述語論理とは?
じゅつごろんり
述語論理とは、命題の内部構造まで分析し、個体・述語・量化子を用いて論理的推論を厳密に表現する記号論理学の体系です。
述語論理(じゅつごろんり、predicate logic)とは、「AはBである」という文を個体と述語に分解し、「すべての」「ある」といった量化子(量限子)を用いることで命題の内部構造を分析できる論理学の体系です。一階述語論理とも呼ばれます。
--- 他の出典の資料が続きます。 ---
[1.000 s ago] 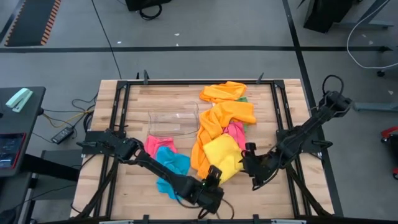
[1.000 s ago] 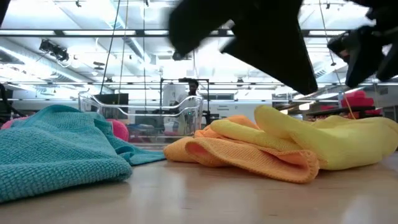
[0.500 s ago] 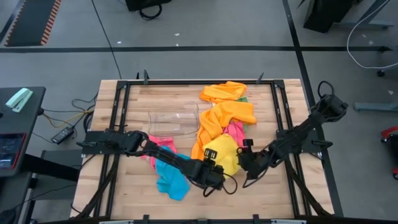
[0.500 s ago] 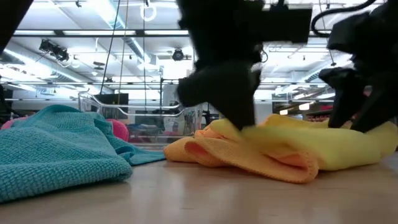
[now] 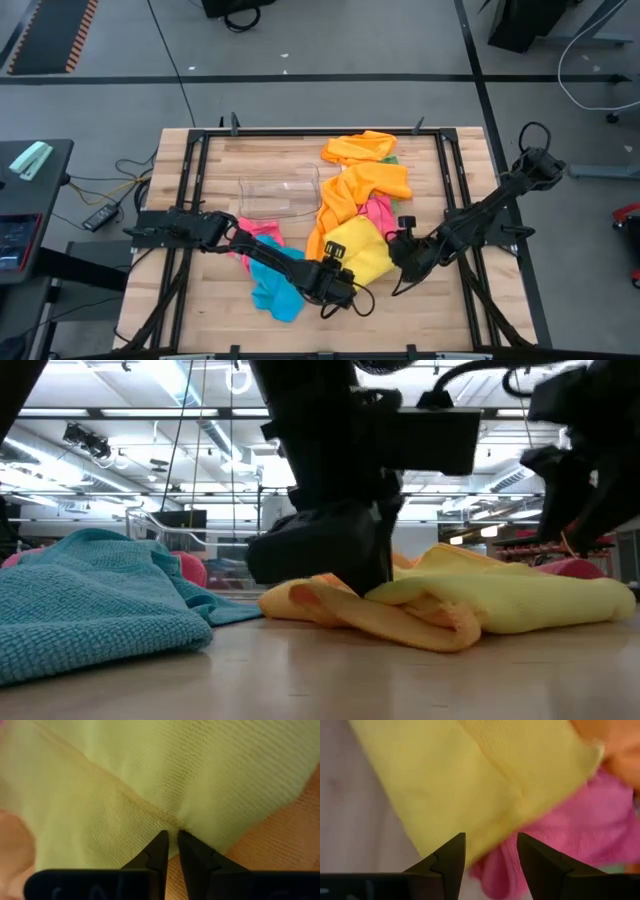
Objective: Fold microfiber towels
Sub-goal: Fold the yellow microfiber cloth
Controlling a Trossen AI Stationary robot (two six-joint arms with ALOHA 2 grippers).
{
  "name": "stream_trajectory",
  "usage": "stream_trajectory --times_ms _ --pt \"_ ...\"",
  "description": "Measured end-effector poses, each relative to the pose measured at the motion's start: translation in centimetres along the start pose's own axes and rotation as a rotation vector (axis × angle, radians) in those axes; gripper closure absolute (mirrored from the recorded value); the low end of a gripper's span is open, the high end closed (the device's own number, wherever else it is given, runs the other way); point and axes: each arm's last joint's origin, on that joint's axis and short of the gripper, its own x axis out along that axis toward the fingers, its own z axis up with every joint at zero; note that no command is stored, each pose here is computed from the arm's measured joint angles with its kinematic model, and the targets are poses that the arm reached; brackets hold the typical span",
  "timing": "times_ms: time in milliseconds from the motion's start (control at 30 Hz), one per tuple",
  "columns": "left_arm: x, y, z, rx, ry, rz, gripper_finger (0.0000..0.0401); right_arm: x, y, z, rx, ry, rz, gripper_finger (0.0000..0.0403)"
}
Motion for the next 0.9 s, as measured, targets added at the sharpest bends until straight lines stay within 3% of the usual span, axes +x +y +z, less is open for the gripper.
stream_trajectory --times_ms 267,533,733,900 --pt "-1.6 0.2 0.1 0.031 -0.022 0.018 0.0351 1.2 0.9 0.5 -0.069 -0.11 0.076 0.0217" --pt "-2.8 0.2 0.3 0.052 -0.042 0.02 0.0353 2.9 4.8 0.1 -0.252 -0.182 0.138 0.0231" --pt "-2.8 0.3 0.1 0.056 -0.031 0.021 0.0358 4.4 6.8 0.7 -0.366 -0.231 0.153 0.0185" --pt "-2.8 0.3 0.1 0.057 -0.032 0.021 0.0362 5.4 7.4 0.9 -0.463 -0.226 0.076 0.0138"
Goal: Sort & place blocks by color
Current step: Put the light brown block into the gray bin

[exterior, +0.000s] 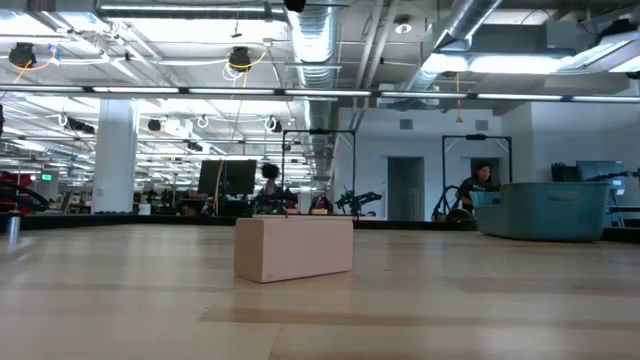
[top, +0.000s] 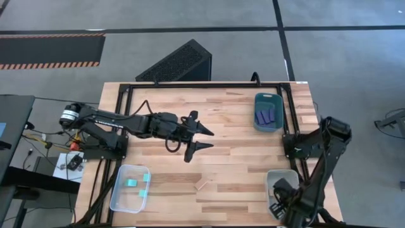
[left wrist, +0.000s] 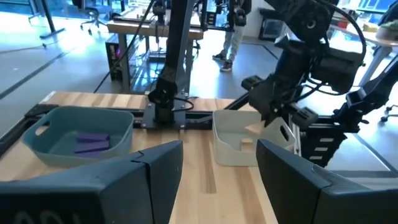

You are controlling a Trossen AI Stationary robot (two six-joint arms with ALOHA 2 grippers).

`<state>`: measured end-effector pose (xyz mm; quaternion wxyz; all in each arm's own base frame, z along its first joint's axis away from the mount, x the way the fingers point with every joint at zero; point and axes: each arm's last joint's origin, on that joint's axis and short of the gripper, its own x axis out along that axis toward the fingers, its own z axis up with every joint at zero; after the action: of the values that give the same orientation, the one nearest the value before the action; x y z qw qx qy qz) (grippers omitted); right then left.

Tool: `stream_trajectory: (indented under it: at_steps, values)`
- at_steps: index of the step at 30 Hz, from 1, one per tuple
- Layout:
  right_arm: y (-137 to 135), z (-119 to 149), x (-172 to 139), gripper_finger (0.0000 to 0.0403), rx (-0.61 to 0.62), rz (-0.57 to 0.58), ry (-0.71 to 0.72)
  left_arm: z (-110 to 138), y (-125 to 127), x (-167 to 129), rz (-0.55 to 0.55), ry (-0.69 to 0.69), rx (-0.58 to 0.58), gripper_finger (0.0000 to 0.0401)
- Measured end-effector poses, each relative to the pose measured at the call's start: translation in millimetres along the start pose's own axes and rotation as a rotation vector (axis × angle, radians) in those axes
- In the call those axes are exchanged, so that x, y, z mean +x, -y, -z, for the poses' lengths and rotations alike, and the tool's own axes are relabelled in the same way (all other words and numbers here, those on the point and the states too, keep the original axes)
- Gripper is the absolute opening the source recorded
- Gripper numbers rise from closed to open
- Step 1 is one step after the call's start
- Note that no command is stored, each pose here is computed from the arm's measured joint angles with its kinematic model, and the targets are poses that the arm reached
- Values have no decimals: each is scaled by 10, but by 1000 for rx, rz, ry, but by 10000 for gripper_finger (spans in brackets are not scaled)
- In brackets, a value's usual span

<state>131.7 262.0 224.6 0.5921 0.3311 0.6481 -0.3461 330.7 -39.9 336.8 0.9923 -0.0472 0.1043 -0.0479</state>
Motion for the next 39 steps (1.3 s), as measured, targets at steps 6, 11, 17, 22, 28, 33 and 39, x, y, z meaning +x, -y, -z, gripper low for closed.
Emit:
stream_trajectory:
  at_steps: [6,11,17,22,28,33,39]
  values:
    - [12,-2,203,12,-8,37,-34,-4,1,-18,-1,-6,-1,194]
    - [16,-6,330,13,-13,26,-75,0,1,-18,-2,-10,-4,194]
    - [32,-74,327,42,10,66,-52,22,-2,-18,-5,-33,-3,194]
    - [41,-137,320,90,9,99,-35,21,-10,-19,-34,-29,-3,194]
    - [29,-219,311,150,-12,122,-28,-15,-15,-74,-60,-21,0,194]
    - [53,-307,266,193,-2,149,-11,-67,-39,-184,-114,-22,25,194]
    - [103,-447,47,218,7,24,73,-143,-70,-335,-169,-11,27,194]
命題論理が文全体を真・偽の命題として扱うのに対し、述語論理では以下の要素を区別します。
- 個体定数・変数:「ソクラテス」「x」など具体的な対象や変数
- 述語記号:「〜は人間である」「〜は〜より大きい」など性質や関係を表す
- 全称量化子(∀):「すべてのxについて…」を表す
- 存在量化子(∃):「あるxが存在して…」を表す
例えば「すべての人間は死ぬ」は ∀x(人間(x) → 死ぬ(x)) と表記でき、「ソクラテスは人間である」は 人間(ソクラテス) と書けます。この二式から「ソクラテスは死ぬ」を導く推論を形式的に検証できます。
述語論理は数学の基礎論・人工知能・データベースのクエリ言語設計など幅広い分野に応用されており、現代論理学の中核をなしています。
使い方・例文
数学の証明や人工知能の知識表現で「∀x P(x)」「∃x Q(x)」といった記法が登場するとき、それは述語論理の表記法を用いています。プログラミング言語のProlog(プロログ)も述語論理を基盤としています。